Matatu Conductors

Everyday scenes

Everyday scenes

Next to morticians (I think) and hospital janitors, matatu conductors have the worst jobs. And to believe I actually envied them (the conductors/touts) when I was young for the free rides to and from town. They have to hustle for passengers in between peak times, bribe lots of hungry cops along the way, contend with frustrating passengers who want to be dropped off anywhere or who refuse to pay up, keep up with who’s paid fare and who’s not (it’s not like they issue tickets so they have to rely on memory.) To compound it all, there is the attitude they face from most people about their job, after all, there are no qualifications apart from the ability to shout at the top of your longs. So most people just assume conductors are losers who never made it beyond high school.

I have met my fair share of smart conductors, charming conductors, polite conductors, but more than enough share of rude and crude conductors. They poke your back to demand fare. They literally push you into the matatu, and figuratively push you out when you are leaving. They will share your seat and put their arms over your shoulder, so your face is buried in their armpits. They will chew in your face and talk suggestively.

This evening is no different. It has just rained, and there are long queues for matatus or giant crowds pushing and shoving trying to get a ride home. I decide to stand aside, wishing I was elsewhere. It’s been about three months since I finished high school and I have a lousy job as a salesgirl at some bookstore. Let’s just say am glad it’s a fixed salary otherwise my commission would amount to almost nothing. It’s been a hustle getting home every evening.

As I stand here watching these crowds, wondering when they will thin out, one conductor approaches me. Great. Now he’s going to poke my back and ask me if I want to enter his matatu. However, he just asks me politely if there was anything he could do to make my evening better, since I look like hell. I retort that he can get me a comfortable seat in the matatu and then leave me alone. He does just that. He guides me to the front seat of the matatu, makes whoever was sitting there leave and I finally feel like I can catch a break.

The following day, I get off from work about the same time. Is it coincidence that the same matatu I boarded is here today at this time? I look around for the conductor. He smiles and nodes towards the front seat. I can’t believe he reserved it for me. Now I don’t have to stand aside or join in the jostling for a matatu. He then continues waiting for the matatu to fill. He’s really something, I realize.
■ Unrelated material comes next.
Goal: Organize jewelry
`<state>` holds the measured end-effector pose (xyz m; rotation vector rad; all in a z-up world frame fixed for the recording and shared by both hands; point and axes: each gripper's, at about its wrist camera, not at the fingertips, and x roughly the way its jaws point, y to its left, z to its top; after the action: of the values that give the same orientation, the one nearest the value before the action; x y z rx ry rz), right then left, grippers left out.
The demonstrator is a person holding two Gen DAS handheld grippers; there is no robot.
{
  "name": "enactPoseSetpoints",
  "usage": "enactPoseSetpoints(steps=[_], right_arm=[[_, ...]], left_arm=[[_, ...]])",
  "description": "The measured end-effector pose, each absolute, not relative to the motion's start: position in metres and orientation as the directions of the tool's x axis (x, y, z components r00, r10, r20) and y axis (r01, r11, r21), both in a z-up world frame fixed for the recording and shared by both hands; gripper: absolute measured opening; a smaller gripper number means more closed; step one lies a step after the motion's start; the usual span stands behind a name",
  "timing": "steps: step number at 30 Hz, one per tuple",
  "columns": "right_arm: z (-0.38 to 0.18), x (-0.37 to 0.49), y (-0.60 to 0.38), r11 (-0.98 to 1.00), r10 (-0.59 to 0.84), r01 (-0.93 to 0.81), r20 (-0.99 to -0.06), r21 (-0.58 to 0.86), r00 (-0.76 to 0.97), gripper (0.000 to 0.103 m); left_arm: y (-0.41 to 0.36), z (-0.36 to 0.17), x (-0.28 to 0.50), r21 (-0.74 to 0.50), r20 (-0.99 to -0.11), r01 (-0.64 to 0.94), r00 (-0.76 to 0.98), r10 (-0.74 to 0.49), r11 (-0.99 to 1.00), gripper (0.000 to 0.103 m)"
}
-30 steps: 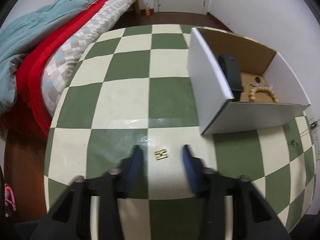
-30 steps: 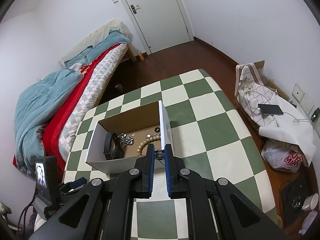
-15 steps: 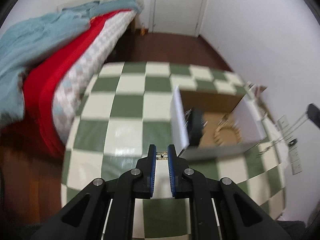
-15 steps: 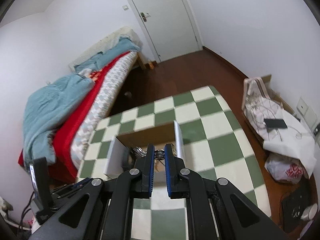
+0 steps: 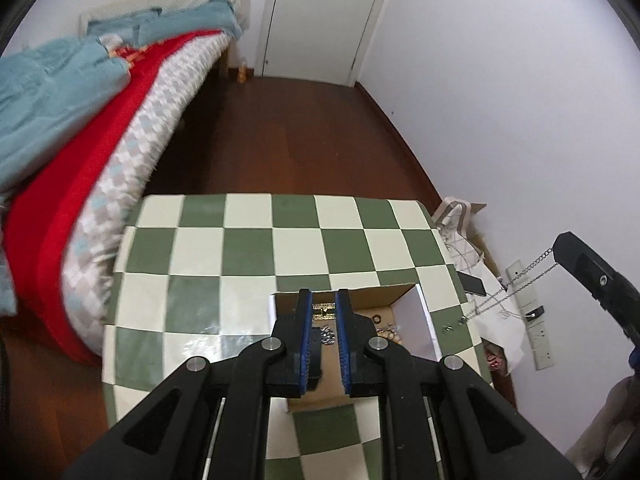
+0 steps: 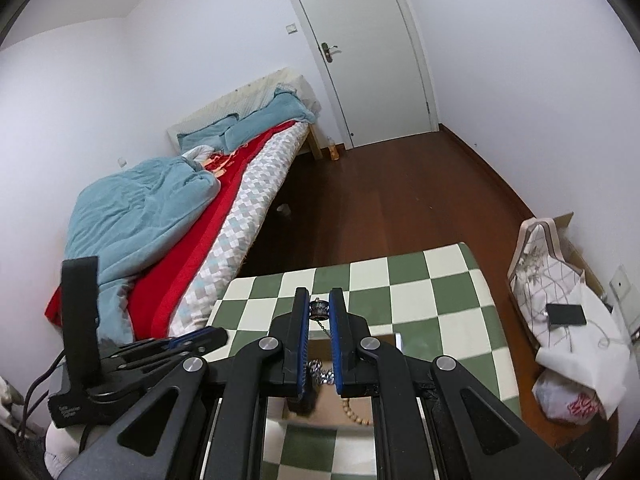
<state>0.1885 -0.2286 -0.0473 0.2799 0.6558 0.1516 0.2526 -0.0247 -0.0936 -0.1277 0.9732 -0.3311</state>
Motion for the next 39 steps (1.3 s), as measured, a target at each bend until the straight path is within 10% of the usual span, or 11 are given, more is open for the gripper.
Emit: enactPoseSetpoints(steps=[13,16,17,20,23,28,39], right_arm=[[-0.128,0.252,-0.234,0.926,0.31,-0.009,-0.744,0.378,0.593,0.011],[-0.149,0.259,-0.239,0.92,0.321,0.023,-0.788,0.39,0.526,0.012],[-0.154,0.26,-0.241,0.922,0.317,0.03,-0.797,0.387,0.514,0.018],[-0.163,0.258,-0.246,0.929,0.294,0.054,-0.819,0.366,0.492,0.056],[-0.171,0.255,-0.249,0.943,0.252,0.074,-0.845,0.323,0.472,0.066],[-0.185,0.248,-0.239,0.987,0.069,0.104,-0.904,0.124,0.421,0.099],[-0.19,0.212,-0.227,0.991,-0.069,0.129,-0.909,-0.017,0.411,0.103]], left_arm=[[-0.054,-0.143,0.296,-0.384,-0.849,0.205,0.304,-0.432,0.9,0.011],[-0.051,-0.142,0.299,-0.329,-0.865,0.19,0.333,-0.376,0.925,0.038],[-0.049,-0.14,0.3,-0.307,-0.869,0.178,0.35,-0.351,0.935,0.061],[-0.038,-0.137,0.298,-0.253,-0.865,0.145,0.41,-0.291,0.957,0.073],[-0.03,-0.14,0.294,-0.154,-0.875,0.114,0.446,-0.189,0.981,0.098],[-0.022,-0.152,0.276,-0.014,-0.874,0.073,0.484,-0.048,0.997,0.102],[-0.022,-0.15,0.229,0.06,-0.843,0.045,0.537,0.026,0.997,0.102]])
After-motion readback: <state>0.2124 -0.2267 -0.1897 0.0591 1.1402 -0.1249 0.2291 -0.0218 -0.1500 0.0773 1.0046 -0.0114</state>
He’s tall and well dressed. Of course he’s not wearing that generic maroon uniform but a fitting t-shirt and jeans. Maybe some Timbaland boots. Real or fake, who cares. I can’t tell them
apart.

That’s how it started. Every evening, I would find my seat reserved. I would pay my fare then settle comfortably, knowing the matatu will be stopped as near home as possible and he would open matatu door to usher me out. Once in a while, I caught the matatu in the morning, but all evenings, I made sure I waited for it.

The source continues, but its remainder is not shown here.